At this point, I don’t even like looking at the scoreboard. It got easier when the division slipped out of reach and I could just root for the Rays to beat everybody, but the rest is kind of muddy. Do I want the Red Sox to push the Blue Jays further back in the wildcard race, or do I want Boston to lose so the Yankees might be able to host the wildcard game? And what to make of the Oakland-Seattle series? Would it be better for one team to sweep the other, or would a split be better? It’s just too much.
Such is the nature of a pennant race, especially one augmented (or bastardized, depending on your point of view) with so many extra spots. I remember seasons when there was nothing more boring than September baseball, as the Yankees and I basked in the glory of a double-digit division lead and looked at the playoffs as a birth right rather than a pipe dream.
Ah, but times have changed. It’s natural to look at each one of these games as life and death, to curse our luck and load a dropped foul ball with the weight of an entire season, but we all know the truth.
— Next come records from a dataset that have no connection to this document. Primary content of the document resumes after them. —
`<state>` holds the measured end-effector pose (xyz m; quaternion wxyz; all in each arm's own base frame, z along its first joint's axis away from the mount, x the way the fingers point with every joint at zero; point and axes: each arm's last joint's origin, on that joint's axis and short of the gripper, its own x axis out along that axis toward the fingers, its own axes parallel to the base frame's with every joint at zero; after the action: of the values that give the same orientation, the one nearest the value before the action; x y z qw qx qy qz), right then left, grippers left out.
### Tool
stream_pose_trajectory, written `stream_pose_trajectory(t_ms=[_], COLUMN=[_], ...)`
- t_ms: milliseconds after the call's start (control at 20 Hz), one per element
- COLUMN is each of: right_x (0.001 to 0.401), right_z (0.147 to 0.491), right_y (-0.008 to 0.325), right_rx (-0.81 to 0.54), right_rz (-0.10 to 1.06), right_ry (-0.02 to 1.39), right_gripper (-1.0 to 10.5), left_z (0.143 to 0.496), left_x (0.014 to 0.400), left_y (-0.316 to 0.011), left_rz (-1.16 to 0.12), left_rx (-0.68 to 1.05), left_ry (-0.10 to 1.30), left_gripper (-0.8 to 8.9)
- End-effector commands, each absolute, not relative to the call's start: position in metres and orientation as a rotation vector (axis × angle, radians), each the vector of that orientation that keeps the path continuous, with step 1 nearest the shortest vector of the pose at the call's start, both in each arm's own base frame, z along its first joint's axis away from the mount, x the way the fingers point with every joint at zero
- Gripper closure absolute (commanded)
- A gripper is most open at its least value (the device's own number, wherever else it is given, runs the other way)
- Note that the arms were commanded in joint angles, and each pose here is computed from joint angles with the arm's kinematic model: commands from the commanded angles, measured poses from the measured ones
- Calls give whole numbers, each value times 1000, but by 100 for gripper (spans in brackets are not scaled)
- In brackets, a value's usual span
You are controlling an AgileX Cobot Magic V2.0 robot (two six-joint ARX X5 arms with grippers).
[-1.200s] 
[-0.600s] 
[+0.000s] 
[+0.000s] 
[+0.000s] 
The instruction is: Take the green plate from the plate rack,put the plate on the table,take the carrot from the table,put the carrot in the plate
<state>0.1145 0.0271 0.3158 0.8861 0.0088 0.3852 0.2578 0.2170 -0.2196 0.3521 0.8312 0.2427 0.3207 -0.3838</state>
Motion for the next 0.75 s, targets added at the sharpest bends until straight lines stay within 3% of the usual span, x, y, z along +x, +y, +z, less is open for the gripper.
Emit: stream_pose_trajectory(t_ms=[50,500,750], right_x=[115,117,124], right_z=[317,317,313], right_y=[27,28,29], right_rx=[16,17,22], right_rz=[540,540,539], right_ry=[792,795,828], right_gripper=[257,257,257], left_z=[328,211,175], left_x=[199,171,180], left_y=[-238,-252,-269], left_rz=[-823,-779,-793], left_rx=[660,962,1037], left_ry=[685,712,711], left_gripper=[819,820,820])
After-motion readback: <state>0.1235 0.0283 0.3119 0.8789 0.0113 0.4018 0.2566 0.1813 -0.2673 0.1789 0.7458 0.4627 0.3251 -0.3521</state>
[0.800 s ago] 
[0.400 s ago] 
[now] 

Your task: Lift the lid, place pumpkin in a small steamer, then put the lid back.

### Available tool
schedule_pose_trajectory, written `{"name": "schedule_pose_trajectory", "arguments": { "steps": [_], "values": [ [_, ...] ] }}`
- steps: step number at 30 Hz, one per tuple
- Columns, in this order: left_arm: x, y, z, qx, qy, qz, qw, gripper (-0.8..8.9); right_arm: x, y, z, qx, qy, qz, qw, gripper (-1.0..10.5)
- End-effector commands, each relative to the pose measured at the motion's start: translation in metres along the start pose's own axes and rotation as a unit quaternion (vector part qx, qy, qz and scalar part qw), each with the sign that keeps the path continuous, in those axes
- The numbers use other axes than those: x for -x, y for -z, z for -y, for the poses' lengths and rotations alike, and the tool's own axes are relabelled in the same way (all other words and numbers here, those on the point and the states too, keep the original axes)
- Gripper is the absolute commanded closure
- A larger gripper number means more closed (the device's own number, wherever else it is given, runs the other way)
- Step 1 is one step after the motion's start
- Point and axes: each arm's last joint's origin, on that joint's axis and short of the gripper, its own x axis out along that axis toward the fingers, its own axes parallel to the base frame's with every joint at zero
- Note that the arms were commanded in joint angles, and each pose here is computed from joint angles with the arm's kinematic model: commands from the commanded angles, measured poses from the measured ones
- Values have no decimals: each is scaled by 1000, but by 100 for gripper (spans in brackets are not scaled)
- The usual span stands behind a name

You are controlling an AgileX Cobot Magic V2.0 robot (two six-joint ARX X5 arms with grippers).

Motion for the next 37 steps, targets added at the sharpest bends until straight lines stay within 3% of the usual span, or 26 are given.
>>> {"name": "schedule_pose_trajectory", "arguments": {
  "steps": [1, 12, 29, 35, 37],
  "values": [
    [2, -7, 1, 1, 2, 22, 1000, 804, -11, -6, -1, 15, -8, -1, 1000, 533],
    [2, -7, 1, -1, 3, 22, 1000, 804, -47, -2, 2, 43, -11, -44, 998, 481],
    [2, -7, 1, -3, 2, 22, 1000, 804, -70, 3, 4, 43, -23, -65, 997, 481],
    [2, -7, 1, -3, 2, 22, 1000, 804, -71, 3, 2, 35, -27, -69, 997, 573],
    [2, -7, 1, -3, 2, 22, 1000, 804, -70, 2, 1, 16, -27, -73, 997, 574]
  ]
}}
There is no greater measuring stick in all of sports than the 162-game Major League Baseball season. When each of those games has been tallied, you are, as another New York coach once famously said, what your record says you are. These Yankees won’t look back at a dropped popup, a six-run ninth inning, or any of various trips to the injured list. You can’t pinpoint anything in this haystack full of needles; the pinpoints are everywhere.
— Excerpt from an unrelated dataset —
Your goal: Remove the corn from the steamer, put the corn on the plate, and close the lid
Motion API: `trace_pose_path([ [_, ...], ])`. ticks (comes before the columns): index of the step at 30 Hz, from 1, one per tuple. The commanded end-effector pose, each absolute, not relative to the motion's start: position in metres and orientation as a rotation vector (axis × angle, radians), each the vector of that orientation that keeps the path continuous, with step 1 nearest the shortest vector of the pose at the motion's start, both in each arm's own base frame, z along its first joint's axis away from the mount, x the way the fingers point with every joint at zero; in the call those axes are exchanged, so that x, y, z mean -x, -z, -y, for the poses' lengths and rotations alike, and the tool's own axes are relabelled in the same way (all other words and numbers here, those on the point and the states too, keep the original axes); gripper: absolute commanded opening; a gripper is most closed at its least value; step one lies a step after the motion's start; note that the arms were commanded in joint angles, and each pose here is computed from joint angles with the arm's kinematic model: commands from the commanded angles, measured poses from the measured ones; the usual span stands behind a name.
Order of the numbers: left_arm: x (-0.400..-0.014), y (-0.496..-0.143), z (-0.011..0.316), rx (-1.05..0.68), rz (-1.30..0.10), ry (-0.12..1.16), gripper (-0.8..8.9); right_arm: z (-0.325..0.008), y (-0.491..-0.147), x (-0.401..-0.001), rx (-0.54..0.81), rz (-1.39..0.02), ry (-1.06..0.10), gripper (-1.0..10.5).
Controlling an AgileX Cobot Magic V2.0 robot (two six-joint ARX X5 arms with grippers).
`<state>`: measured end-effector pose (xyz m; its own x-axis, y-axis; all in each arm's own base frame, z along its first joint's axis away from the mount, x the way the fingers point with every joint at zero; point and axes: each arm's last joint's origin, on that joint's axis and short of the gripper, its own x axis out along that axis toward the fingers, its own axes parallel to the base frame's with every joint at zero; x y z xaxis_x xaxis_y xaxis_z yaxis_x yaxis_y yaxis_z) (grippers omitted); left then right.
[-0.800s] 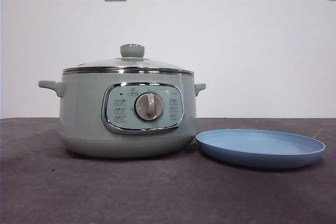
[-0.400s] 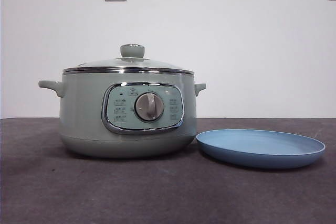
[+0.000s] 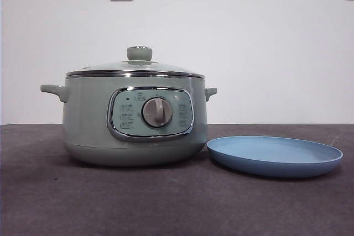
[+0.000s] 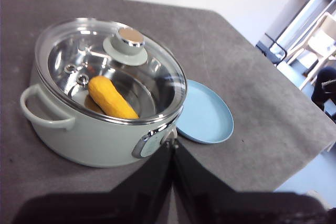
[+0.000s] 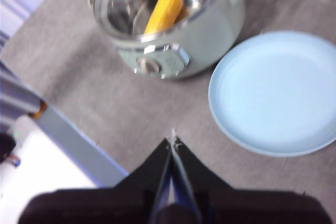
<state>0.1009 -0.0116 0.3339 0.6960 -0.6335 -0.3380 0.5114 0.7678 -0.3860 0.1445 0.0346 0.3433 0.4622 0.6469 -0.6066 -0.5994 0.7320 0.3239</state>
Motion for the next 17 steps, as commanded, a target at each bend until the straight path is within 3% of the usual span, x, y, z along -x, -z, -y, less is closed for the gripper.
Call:
trace_pose_path([
  [1,-0.1003,-0.3361,0.0116,0.247,-0.459,0.659,-0.04,-0.0362,-0.3444,-0.1456,-0.036,-0.763,-0.791,0.0],
  [5,-0.1003,-0.3361,0.0116,0.249,-0.46,0.659,0.56,-0.0367,-0.3446,-0.1454,-0.034,-0.762,-0.794,0.2],
  [6,-0.1003,-0.3361,0.0116,0.249,-0.46,0.659,1.42,-0.0367,-0.3446,-0.1454,-0.034,-0.762,-0.795,0.7],
  [9,-0.1005,-0.3364,0.0116,0.248,-0.456,0.659,5.53,-0.0367,-0.3446,-0.1454,-0.045,-0.767,-0.789,3.7],
  [10,-0.1007,-0.3368,0.0116,0.246,-0.452,0.659,6.06,-0.0367,-0.3446,-0.1454,-0.053,-0.77,-0.786,5.0],
  [12,-0.1012,-0.3378,0.0116,0.241,-0.44,0.661,6.01,-0.0367,-0.3445,-0.1455,-0.055,-0.772,-0.785,6.5],
  [17,-0.1034,-0.3419,0.012,0.227,-0.406,0.668,6.01,-0.0367,-0.3446,-0.1454,-0.056,-0.772,-0.785,6.6],
])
The irony of baseball’s playoff expansion is that while it may have created more excitement in some corners of the country, it’s diluted it in others. Out in California, many are making the argument that the Giants and the Dodgers are the two best teams in baseball. Were it not for the wildcard, this would be a playoff race for the ages, but both teams are already making postseason plans. (The Dodgers, sadly, having built one of the best starting rotations in recent memory, a stable of pitchers that will make them the favorites in any postseason series, face the possibility of elimination in a wildcard game without any of their superior depth coming into play. Will it be exciting? Certainly. Is it what baseball is meant to be? Absolutely not.) Oh, and because baseball refuses to fix inequitable brackets, the Giants’ (or Dodgers’) reward for having the best record in the National League will be what baseball feels should be the weakest playoff entry, the wildcard team. In this case that means the two best teams in the sport will face off in a first round five-game series. To quote another New York manager, “It’s not what you want.”
But the wildcard allows us to dream. As inept as the Yankees have looked recently and at various times throughout the season, they can still win the World Series, and that’s the downside of the wildcard. In theory, you could put the Baltimore Orioles into the playoffs and watch them win 12 of 20 October games and host a championship trophy in the end. If there is any sport that should not have expanded playoffs, it’s baseball, but here we are.
And so dream, I will. If the Yankees can finish up business against Texas and then win six or seven of their last nine against Boston, Toronto, and Tampa Bay, there will be at least one more game. At this point that’s all I want. One more game.